Weekly Update

What the battery industry can learn from the solar industry

UPDATE: Disappointing electric vehicle sales in the past 18 months were highlighted recently by data showing that the American battery industry overestimated EV battery demand in 2013 by a factor of ten. And prior to this recent data, the successor to Solyndra in the cleantech political football game has been battery maker A123 Systems, which is effectively being rescued from bankruptcy by Chinese auto supplier Wanxiang.  A123 took $249 million in federal grants and $125 million in tax credits from the state of Michigan, angering many who feel that the US bankrolls R&D only to have it bought on the cheap by East Asian conglomerates. So what’s the battery industry to do?

Well, there are no easy answers in cleantech, partially because most of the success stories in the broadly defined industry have come from great design companies like Nest and Tesla, which serve largely unsubsidized markets full of customers with lots of disposable income. But that said, there are some simple lessons that the solar industry learned that would serve the battery industry.


1) Be wary of capital scaling costs: Often referred to as the “valley of death,” it’s the problem that occurs when you have great technology but can’t afford the hundreds of millions needed to build factories to deliver your product to market. When Solyndra went under, many analysts referenced cheap solar panels from China, which played a role in Solyndra’s demise but the real issue was that Solyndra actually couldn’t scale its unique solar panel technology at a reasonable price (and ran out of money trying to make the economies of scale work).

There are already signs that the companies behind next generation battery technology have learned this lesson. When I caught up with Phil Giudice, CEO of Khosla Ventures and Bill Gates funded Ambri, he was clear that when his grid battery storage solution hits the market in 2014, he’d be contracting with regional manufacturers in the markets he was intending to sell into.  “The process isn’t about us having to raise hundreds of millions of dollars to build new factories and get economies of scale. Our cells are stuff that could be built within the context of existing capabilities,” Giudice told me. Ideally, he’d also like manufacturers to help with marketing.

We’re seeing this trend even in VC as recent figures from the Cleantech Group suggest latter stage deal size has been smaller, pointing to investments in “capital light” companies.

2) It’s nice to be on the installation and services side of the equation: Solar installer SolarCity filed for its IPO recently just as 10 Chinese solar companies pulled their IPOs during Q3. We’ll see if the capital markets can warm to the installation side of the equation but we know they don’t like the manufacturing side.

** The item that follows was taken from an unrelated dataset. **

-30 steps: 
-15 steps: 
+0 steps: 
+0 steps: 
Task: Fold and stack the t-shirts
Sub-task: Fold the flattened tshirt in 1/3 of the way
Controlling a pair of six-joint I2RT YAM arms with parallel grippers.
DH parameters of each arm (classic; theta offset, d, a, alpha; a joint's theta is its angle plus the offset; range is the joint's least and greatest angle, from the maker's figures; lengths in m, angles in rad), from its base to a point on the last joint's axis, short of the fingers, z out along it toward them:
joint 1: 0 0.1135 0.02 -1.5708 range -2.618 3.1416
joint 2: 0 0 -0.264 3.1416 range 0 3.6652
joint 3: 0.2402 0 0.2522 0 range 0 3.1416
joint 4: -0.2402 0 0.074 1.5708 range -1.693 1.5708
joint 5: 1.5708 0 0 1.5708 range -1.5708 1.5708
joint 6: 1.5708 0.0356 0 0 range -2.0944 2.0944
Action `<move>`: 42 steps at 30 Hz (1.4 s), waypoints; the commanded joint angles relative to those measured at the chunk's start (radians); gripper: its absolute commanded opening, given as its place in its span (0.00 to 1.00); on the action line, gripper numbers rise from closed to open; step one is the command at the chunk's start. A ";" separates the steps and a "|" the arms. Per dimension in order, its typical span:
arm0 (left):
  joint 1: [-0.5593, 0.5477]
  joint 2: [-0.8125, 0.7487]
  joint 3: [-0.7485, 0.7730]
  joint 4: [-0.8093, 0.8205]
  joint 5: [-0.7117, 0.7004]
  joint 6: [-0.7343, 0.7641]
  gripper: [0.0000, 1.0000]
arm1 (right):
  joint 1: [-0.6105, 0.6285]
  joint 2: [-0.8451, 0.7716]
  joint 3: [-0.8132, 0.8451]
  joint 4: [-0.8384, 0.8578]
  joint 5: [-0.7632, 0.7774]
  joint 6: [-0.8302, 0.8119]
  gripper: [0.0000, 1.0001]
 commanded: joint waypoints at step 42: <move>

Installers actually benefit from falling solar panel prices, and are insulated from global pricing competition. Similarly, battery startups that offer services like power management and add on hardware to help integrate batteries onto the grid are in better shape. Greensmith Energy Management Systems has raised $7 million for its turnkey power management software that integrates its physical hardware with whichever battery it believes is best and most cost effective for the application at hand. CEO John Jung was pretty clear about this strategy when he told me in September that “if you’re battery agnostic, not capital intensive, and buy the best, cheapest batteries from around the world, you can focus on the numerator, how much ROI is on the top line.” It’s much better to be the beneficiary of cheap manufacturing than trying to compete with it.

The irony here for American battery makers is that it can actually be harder to scale technology than to make a technology breakthrough.

3) Consider innovative financing schemes: SolarCity is overcoming the biggest barrier to rooftop solar by waiving upfront capital costs, which run about 20K for a residential system, and instead locking in long term power purchase agreements or capital leasing contracts. There’s even talk that Wall Street is going to package the contracts as asset backed securities.

Whether you’re talking about EVs or grid storage, you’ve got rate paying customers buying electricity at reliable monthly payment rates. Sounds like the making of a debt instrument to me. It’s more obvious how this could work at the utility level. Battery installers could offer utilities free capital installation in exchange for long terms contracts that stemmed from the amount of energy stored per month. This would be in turn taken as a strict cut from rate paying customers. In EVs, it’s not unthinkable that automakers might be able to lower the sale price of the actual car in exchange for some sort of contract to provide the power to the EV.


Perhaps the biggest lesson from the ups and downs of the solar industry has been how difficult it can be to navigate a fluctuating subsidized environment. But focusing on developing great tech, easy customer financing options, and high value services without big scaling costs or East Asian competition could give the industry a chance to find a place in a decreasingly subsidized global market.


UPDATE: On Tuesday battery maker A123 Systems filed for bankruptcy, unable to make a payment on debt. The company says the Wanxiang investment will not be completed and it will now sell its automotive assets and factories to Johnson Controls for $125 million.